# Canon SX30 IS or Fuji 200EXR?



## burakyazan (Jan 3, 2011)

Sorry for my bad english.here is a comparison I couldn't find in any website.I'm really undecided which one to buy.Canon's 35X zoom is charming me.but I don't how well it's picture quality?I read a few reviews of 200EXR.Almost everyone is pleased with it's picture quality.I wish it had a bit more zoom...So, which one do you recommend in terms of picture quality?Fuji also supports RAW, but it is not advantage for me.I'm not a profesional


----------



## RauschPhotography (Jan 3, 2011)

Canon's Powershot SX30 is a really great camera--I actually have one as an everyday camera when I don't feel like lugging around my DSLR. It has 14 megapixels, shoots 720p HD video and I really love the flip out screen


----------



## burakyazan (Jan 3, 2011)

This is a good news for me  as I said zoom is charming me.what about picture quailty?are you pleased?


----------



## RauschPhotography (Jan 3, 2011)

Yeah, it's great image quality for a point and shoot in my opinion.
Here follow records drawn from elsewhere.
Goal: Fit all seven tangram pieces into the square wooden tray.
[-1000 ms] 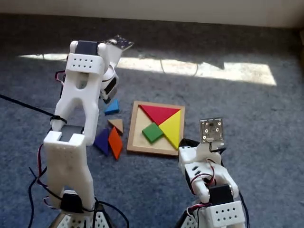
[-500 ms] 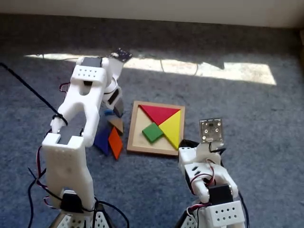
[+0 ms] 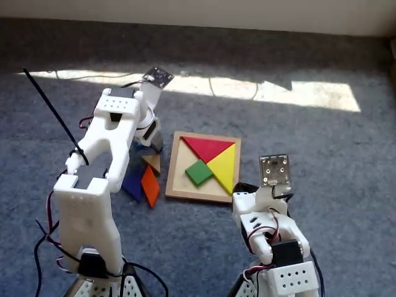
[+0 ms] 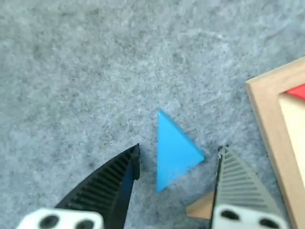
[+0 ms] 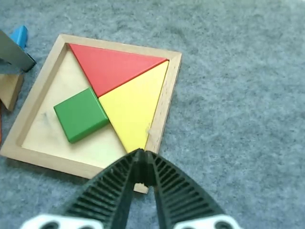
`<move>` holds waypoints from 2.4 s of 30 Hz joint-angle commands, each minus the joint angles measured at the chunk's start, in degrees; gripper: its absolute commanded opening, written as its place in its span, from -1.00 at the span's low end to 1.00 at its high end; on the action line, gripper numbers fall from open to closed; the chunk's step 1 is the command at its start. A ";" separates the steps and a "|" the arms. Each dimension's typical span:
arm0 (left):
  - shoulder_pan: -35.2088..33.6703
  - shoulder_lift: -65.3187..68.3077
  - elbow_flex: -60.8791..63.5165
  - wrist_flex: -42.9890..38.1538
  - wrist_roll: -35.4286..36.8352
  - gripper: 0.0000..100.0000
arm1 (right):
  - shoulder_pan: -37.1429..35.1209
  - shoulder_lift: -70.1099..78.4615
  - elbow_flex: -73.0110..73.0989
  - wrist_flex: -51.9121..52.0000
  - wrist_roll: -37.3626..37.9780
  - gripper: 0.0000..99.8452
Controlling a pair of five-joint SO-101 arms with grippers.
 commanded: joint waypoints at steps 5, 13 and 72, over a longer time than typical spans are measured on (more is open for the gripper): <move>0.57 4.09 -7.08 -0.35 0.35 -0.71 | 0.40 -1.10 -0.66 -1.45 -0.18 -0.97; 0.66 1.89 -7.08 5.27 0.26 -0.84 | 0.40 -1.10 -0.66 -1.45 -0.18 -0.97; -30.37 -0.04 -3.21 18.11 -6.07 -0.45 | 0.40 -1.10 -0.66 -1.45 -0.18 -0.97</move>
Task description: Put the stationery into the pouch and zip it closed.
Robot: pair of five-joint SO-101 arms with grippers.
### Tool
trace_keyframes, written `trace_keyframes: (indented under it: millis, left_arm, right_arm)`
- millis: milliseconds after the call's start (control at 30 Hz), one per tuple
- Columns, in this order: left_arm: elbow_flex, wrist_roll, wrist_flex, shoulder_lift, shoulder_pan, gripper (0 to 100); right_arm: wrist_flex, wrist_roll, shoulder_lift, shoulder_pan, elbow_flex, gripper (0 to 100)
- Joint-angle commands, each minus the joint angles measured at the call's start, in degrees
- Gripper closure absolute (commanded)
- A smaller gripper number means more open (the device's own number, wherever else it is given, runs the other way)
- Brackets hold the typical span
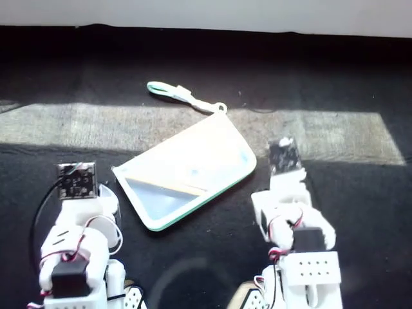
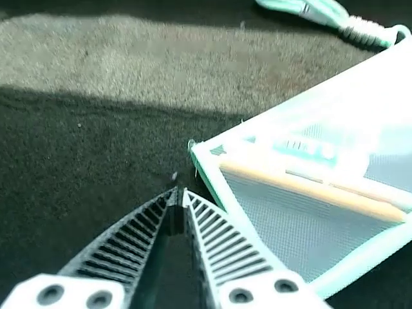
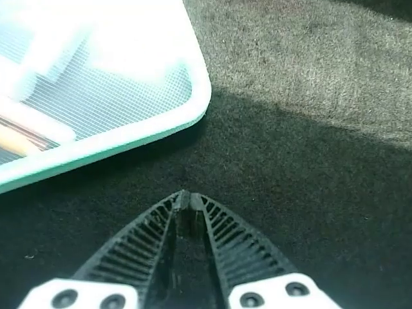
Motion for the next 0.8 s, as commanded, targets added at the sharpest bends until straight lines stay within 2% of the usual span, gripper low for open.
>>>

Only thing I dislike about the SX30 is that the flash is manual raise only.


----------



## burakyazan (Jan 3, 2011)

Thank you friend  you really have helped and relaxed me  I'm going to buy canon


----------



## Derrel (Jan 6, 2011)

How is the battery life on the Canon? Have you checked into that aspect of it?


----------



## bead4me (Jan 6, 2011)

I one canon 30sx is but dont understand why my photos are 180dpi , and were can i change them to 300dpi, please help


----------